> **PROBLEM**: Produce a verbatim copy of the lines from the one holding "Job: mark the brown" through the last line of the listing, and nothing else.

> **RECORDED DATA**:
________

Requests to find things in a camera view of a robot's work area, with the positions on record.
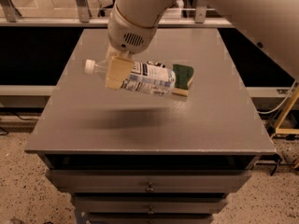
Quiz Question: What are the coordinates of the grey drawer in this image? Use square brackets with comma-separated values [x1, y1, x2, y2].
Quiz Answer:
[88, 214, 213, 224]
[46, 170, 250, 193]
[74, 195, 227, 214]

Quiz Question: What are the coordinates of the black floor cable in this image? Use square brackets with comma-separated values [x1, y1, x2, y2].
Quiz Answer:
[0, 110, 40, 136]

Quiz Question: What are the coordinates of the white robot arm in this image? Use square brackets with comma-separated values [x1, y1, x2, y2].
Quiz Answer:
[107, 0, 299, 78]

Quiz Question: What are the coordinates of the grey metal railing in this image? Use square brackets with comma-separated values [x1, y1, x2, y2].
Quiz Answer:
[0, 0, 232, 28]

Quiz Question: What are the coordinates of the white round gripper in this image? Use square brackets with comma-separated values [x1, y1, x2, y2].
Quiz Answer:
[105, 5, 158, 90]

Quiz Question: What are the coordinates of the grey drawer cabinet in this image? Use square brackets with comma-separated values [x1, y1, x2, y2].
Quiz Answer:
[26, 28, 275, 220]

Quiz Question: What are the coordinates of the black snack packet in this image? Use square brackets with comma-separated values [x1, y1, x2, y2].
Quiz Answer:
[147, 61, 166, 68]

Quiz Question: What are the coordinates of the yellow metal stand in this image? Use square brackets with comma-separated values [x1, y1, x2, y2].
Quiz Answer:
[270, 84, 299, 139]

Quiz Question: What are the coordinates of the top grey drawer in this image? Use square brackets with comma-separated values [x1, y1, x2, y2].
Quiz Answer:
[46, 170, 250, 193]

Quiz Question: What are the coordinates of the green yellow sponge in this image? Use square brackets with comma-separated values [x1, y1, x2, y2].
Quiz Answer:
[172, 64, 194, 96]

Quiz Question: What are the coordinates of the clear plastic water bottle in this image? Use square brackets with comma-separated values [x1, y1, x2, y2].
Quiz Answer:
[83, 60, 176, 96]

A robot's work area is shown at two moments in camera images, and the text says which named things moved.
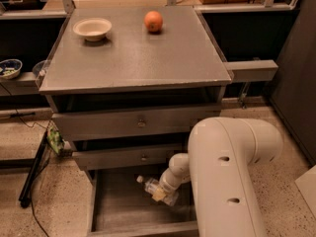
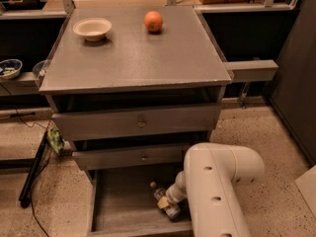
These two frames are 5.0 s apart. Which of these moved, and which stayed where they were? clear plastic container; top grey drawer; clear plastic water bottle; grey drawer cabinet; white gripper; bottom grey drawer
Moved: clear plastic water bottle; white gripper
Stayed: clear plastic container; top grey drawer; bottom grey drawer; grey drawer cabinet
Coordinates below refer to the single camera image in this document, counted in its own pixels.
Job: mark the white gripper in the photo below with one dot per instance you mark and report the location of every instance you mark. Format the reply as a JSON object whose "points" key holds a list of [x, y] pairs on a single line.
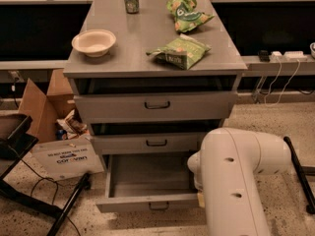
{"points": [[194, 167]]}

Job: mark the grey bottom drawer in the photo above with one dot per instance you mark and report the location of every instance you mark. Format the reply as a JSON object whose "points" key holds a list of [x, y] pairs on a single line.
{"points": [[148, 181]]}

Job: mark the grey drawer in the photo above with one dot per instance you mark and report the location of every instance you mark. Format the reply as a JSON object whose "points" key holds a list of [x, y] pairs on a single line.
{"points": [[147, 107], [148, 181], [147, 143]]}

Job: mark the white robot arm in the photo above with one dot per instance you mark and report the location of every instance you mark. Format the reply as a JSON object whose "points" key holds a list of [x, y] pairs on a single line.
{"points": [[224, 170]]}

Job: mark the grey middle drawer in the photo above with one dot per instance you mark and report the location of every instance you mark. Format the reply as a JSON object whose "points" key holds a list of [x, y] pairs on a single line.
{"points": [[147, 143]]}

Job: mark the grey drawer cabinet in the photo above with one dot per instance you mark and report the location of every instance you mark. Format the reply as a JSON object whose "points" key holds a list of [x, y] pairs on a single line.
{"points": [[126, 68]]}

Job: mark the grey top drawer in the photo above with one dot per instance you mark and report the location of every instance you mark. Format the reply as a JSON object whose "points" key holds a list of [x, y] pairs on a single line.
{"points": [[147, 107]]}

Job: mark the black stand leg right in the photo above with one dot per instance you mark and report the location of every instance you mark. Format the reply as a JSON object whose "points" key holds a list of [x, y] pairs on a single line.
{"points": [[302, 172]]}

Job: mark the white printed cardboard sign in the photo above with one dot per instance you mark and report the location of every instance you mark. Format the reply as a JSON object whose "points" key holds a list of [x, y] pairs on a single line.
{"points": [[67, 159]]}

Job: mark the flat green chip bag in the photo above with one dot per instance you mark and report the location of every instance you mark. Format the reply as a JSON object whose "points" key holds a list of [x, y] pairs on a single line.
{"points": [[183, 52]]}

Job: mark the black adapter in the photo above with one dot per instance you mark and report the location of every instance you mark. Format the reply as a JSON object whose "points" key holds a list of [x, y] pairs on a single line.
{"points": [[263, 56]]}

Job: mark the white power strip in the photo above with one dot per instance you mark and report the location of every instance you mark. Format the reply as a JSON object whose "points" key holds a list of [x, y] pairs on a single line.
{"points": [[289, 56]]}

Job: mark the brown cardboard box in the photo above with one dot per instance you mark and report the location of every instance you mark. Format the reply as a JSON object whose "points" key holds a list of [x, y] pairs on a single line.
{"points": [[52, 110]]}

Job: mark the white paper bowl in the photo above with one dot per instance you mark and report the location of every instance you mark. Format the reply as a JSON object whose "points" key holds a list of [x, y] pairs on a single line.
{"points": [[94, 42]]}

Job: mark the crumpled green chip bag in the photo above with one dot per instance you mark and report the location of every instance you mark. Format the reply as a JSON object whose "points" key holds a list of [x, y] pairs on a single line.
{"points": [[186, 18]]}

________

> **TASK ANSWER**:
Job: mark the brown cardboard box in the photo above with one dot per instance you mark and report the location of every instance you mark. Format the reply as a JSON object whose "points" key holds a list of [x, y] pairs on a single line.
{"points": [[52, 110]]}

Job: mark the white paper bowl in the photo above with one dot per instance you mark and report the location of every instance you mark. Format the reply as a JSON object whose "points" key holds a list of [x, y] pairs on a single line.
{"points": [[94, 42]]}

Job: mark the crumpled green chip bag in the photo above with one dot per instance you mark and report the location of every instance you mark. Format the reply as a JSON object whose "points" key holds a list of [x, y] pairs on a single line.
{"points": [[186, 18]]}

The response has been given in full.